2. Requirements for 3D medical image segmentation

  3D volumetric image segmentation in medical images is mandatory for diagnosis, monitoring and treatment planning. I will only be using magnetic resonance images (MRI). Manual procedures require knowledge of anatomy, and they are expensive and time-consuming. Also, they may be inaccurate due to human factors. However, automatic volume segmentation can save physicians time and provide accurate and reproducible solutions for further analysis.

  I'll start by describing the fundamentals of MR imaging, since understanding your input data is critical to training a deep architecture. Then, the reader is provided with an overview of 3D-UNET that can be effectively used for this task.

3. Medical images and MRI

  Medical imaging attempts to reveal internal structures hidden by skin and bone, as well as to diagnose and treat disease. Medical magnetic resonance (MR) imaging uses signals from hydrogen nuclei to create images. In the case of the hydrogen nucleus: when it is exposed to an external magnetic field, denoted B0, the magnetic moment, or spin, aligns with the direction of the magnetic field like a compass needle.

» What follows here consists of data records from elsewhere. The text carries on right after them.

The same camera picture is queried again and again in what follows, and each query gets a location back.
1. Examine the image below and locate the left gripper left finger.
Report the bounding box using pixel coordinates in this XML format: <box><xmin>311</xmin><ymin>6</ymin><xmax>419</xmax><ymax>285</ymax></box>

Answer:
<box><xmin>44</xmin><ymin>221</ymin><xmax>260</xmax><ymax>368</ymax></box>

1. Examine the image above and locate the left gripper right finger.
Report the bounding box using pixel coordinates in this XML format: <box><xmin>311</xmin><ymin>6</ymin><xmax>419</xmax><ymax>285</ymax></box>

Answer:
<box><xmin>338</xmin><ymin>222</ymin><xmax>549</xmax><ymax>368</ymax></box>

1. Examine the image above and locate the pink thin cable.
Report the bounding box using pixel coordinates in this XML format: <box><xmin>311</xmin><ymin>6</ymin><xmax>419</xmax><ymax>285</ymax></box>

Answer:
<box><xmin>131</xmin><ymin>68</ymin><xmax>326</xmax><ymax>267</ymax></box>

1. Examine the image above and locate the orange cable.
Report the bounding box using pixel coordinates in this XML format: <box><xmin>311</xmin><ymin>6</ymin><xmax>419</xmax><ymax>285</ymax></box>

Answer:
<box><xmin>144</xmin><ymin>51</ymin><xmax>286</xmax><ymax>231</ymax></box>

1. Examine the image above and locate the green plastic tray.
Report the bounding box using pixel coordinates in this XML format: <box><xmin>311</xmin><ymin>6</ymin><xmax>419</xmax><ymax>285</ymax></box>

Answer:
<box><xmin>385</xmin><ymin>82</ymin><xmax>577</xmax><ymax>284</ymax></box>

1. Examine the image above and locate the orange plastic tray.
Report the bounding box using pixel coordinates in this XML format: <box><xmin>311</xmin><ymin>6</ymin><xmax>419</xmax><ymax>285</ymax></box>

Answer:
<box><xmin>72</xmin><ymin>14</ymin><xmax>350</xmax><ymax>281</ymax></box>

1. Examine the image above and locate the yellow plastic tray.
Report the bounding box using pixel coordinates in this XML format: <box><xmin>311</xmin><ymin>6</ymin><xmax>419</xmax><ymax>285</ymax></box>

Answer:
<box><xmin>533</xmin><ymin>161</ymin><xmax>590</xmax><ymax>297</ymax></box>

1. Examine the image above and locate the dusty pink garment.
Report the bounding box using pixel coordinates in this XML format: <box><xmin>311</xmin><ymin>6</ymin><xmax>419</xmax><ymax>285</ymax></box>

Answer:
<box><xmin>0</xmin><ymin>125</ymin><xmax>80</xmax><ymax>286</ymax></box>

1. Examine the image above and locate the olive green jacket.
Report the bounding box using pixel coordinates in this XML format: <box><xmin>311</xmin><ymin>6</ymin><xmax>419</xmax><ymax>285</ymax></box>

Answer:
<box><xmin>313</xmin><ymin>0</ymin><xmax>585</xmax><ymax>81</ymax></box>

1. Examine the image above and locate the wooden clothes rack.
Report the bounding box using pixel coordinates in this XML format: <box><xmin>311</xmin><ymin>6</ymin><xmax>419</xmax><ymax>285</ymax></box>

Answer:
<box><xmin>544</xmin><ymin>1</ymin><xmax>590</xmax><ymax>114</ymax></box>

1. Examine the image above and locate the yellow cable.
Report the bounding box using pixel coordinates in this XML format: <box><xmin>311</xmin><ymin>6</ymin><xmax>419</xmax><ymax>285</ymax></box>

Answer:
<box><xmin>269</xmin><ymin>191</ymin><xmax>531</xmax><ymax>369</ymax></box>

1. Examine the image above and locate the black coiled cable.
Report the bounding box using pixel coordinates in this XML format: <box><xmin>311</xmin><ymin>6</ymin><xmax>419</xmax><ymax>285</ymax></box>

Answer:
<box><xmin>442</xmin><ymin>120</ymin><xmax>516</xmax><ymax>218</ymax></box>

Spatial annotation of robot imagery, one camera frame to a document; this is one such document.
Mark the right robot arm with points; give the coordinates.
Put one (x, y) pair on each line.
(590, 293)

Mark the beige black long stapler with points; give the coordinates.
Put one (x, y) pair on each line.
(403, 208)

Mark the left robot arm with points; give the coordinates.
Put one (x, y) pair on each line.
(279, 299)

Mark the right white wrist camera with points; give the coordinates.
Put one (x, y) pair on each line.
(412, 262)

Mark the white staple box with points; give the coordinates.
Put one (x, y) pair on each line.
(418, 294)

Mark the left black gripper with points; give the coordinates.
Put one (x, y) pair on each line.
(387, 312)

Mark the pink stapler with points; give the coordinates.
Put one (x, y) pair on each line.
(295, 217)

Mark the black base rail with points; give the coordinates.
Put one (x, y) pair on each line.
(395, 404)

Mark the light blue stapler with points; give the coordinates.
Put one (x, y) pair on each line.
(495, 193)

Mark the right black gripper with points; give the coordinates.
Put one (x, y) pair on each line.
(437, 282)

  All constant magnetization is rotated to the other plane by an additional radio frequency pulse strong enough and applied long enough to tilt the magnetization. Immediately after excitation, the magnetization rotates in the other plane. The rotating magnetization generates the MR signal in the receiving coil. However, the MR signal fades rapidly due to two separate processes that reduce the magnetization, which leads to a return to the pre-excitation stable state, resulting in the so-called T1 image and T2 MR image. T1 relaxation is related to the excess energy of the nucleon to its surroundings, while T2 relaxation refers to the phenomenon in which individual magnetization vectors begin to cancel each other out. The above phenomena are completely independent. Therefore, different intensities represent different tissues, as shown in the figure below.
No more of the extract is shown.